Together with arts educator Bridie Lonie, she co-authored Marilynn Webb: Prints and Pastels (2003). Lonie said in 2004 that Webb "works to remind people of the importance of the landscapes of the heart, to record places which will not remain the same for long, and to create images which hold local histories in a way which is accepted by those communities".

In addition to her own artistic career, Webb taught art for over thirty years in Dunedin in high schools and at tertiary level. From 1988, she lectured in printmaking at the Otago Polytechnic School of Art and in 2004 was made an emeritus principal lecturer at the school. She served as a member of the National Education Monitoring Project for the Ministry of Education, the university's Educational Assessment Research Unit, and was a governor of the Arts Foundation of New Zealand.

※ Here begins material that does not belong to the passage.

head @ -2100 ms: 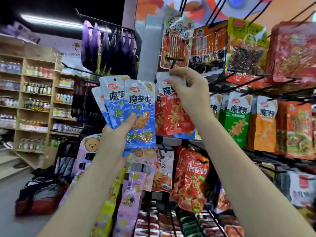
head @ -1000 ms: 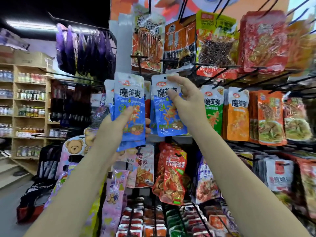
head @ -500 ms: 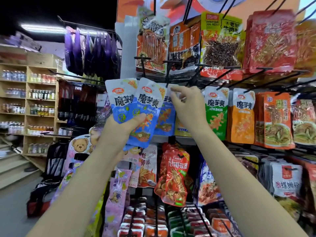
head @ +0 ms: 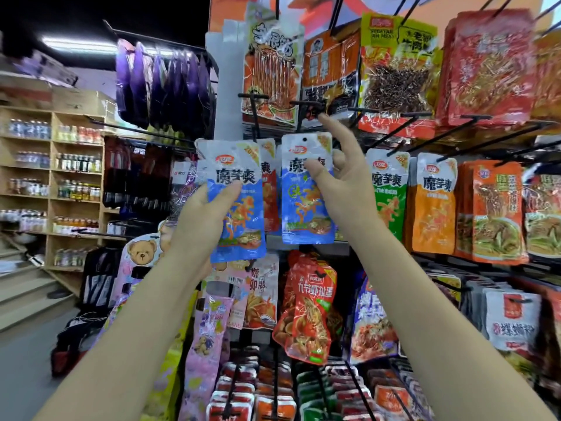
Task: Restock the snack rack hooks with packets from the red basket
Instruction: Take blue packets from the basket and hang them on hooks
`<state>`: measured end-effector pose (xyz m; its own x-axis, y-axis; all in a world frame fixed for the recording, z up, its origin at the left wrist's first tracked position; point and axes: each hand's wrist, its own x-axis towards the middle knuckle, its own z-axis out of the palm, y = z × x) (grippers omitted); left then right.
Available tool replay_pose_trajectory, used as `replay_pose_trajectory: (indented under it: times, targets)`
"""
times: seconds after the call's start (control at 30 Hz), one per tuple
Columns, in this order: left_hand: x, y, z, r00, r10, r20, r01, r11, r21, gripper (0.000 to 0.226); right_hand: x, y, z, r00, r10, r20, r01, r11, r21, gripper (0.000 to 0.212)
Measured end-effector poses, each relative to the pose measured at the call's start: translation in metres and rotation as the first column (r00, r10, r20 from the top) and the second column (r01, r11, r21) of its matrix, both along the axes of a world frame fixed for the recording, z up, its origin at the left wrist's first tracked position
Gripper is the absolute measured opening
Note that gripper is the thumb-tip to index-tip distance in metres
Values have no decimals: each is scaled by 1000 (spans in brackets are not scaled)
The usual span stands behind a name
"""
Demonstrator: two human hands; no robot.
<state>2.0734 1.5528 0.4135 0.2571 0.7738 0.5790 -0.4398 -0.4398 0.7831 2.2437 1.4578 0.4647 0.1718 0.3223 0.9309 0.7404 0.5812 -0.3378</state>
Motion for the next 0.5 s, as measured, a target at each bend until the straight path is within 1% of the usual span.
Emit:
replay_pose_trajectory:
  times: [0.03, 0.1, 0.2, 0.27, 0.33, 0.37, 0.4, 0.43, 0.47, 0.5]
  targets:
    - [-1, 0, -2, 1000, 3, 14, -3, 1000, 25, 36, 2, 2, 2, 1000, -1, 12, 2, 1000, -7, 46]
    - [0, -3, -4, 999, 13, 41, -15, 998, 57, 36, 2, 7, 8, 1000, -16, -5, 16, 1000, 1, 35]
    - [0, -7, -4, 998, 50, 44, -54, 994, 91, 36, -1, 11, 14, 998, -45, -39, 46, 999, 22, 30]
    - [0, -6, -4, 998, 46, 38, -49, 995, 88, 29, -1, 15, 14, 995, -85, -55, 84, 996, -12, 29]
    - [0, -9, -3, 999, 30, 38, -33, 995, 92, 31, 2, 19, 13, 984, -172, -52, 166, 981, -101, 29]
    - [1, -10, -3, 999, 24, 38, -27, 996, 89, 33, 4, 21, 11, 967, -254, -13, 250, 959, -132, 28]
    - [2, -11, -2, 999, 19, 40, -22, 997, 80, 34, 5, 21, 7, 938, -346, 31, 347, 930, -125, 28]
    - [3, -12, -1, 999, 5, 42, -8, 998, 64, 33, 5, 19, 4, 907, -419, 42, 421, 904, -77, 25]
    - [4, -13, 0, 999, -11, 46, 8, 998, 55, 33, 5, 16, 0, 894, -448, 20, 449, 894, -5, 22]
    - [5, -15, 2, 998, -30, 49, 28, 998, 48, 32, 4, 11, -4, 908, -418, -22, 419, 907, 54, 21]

In August 2021, shortly before Webb's death, the Green Party moved a portrait of Winston Churchill outside their office at Parliament House in order to replace it with a new piece by Webb, which had been purchased by Parliament's art committee. In response to criticisms by Judith Collins, leader of the National Party, Elizabeth Kerekere said the Churchill portrait would remain on display elsewhere, and that the Green Party were "really excited about displaying artwork by Marilynn Webb outside the Green Party office and the hallway to the Speaker's Gallery".

== Honours and awards ==
In 2000, Webb was appointed an Officer of the New Zealand Order of Merit in the 2000 New Year Honours, for services to art and art education. In 2010, the University of Otago awarded her an honorary degree of Doctor of Laws. The University vice-chancellor, David Skegg, described Webb as "one of New Zealand's most distinguished and influential artists", and noted that in addition to her impressive artworks, she "has been at the forefront of art education in New Zealand for half a century".

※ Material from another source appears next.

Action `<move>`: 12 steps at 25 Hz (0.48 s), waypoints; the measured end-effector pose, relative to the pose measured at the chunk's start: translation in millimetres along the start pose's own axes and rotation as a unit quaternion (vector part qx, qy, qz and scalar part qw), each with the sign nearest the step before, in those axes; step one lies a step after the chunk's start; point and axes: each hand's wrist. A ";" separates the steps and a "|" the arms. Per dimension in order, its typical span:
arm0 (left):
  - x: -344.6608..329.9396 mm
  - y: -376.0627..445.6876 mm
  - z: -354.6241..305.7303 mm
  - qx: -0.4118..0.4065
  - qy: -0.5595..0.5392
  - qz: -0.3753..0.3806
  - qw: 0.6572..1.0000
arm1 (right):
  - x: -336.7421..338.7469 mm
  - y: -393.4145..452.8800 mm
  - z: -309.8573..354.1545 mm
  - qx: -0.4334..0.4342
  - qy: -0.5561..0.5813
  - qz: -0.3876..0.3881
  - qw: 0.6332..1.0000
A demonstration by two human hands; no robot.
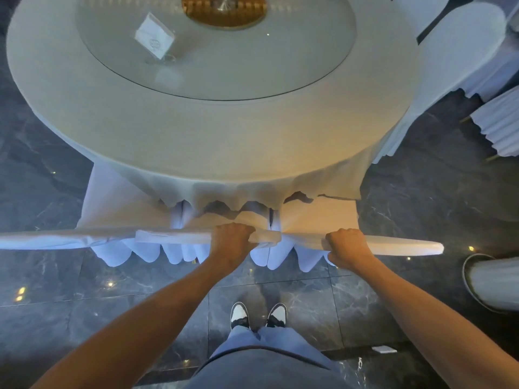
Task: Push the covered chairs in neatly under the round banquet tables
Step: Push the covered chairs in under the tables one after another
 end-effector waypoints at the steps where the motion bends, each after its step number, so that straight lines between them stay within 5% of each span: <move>1: -0.1 -0.2 -0.3 0.001 0.001 -0.001 1.000 | -2.5 -1.3 -0.8 0.001 -0.001 -0.001 1.000; 12: -7.6 5.6 -6.6 -0.054 0.042 -0.016 0.998 | -21.8 -4.9 -8.0 -0.019 0.109 -0.032 0.993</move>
Point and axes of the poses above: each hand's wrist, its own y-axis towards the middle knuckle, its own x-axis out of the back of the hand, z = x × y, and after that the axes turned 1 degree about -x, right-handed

In 2011, she was awarded Nga Tohu a Ta Kingi Ihaka for her lifetime of achievement in art and leadership as a Māori artist at the Te Waka Toi Awards presented by Creative New Zealand.

In 2018, she was awarded Te Tohu Aroha mō Te Arikinui Dame Te Atairangikaahu, the Supreme Award for excellence and achievement in Ngā Toi Māori (Māori art), at the Te Waka Toi Awards.

==Personal life==
Webb's son, Ben Webb, was also an artist.

Webb died on 16 August 2021, aged 83.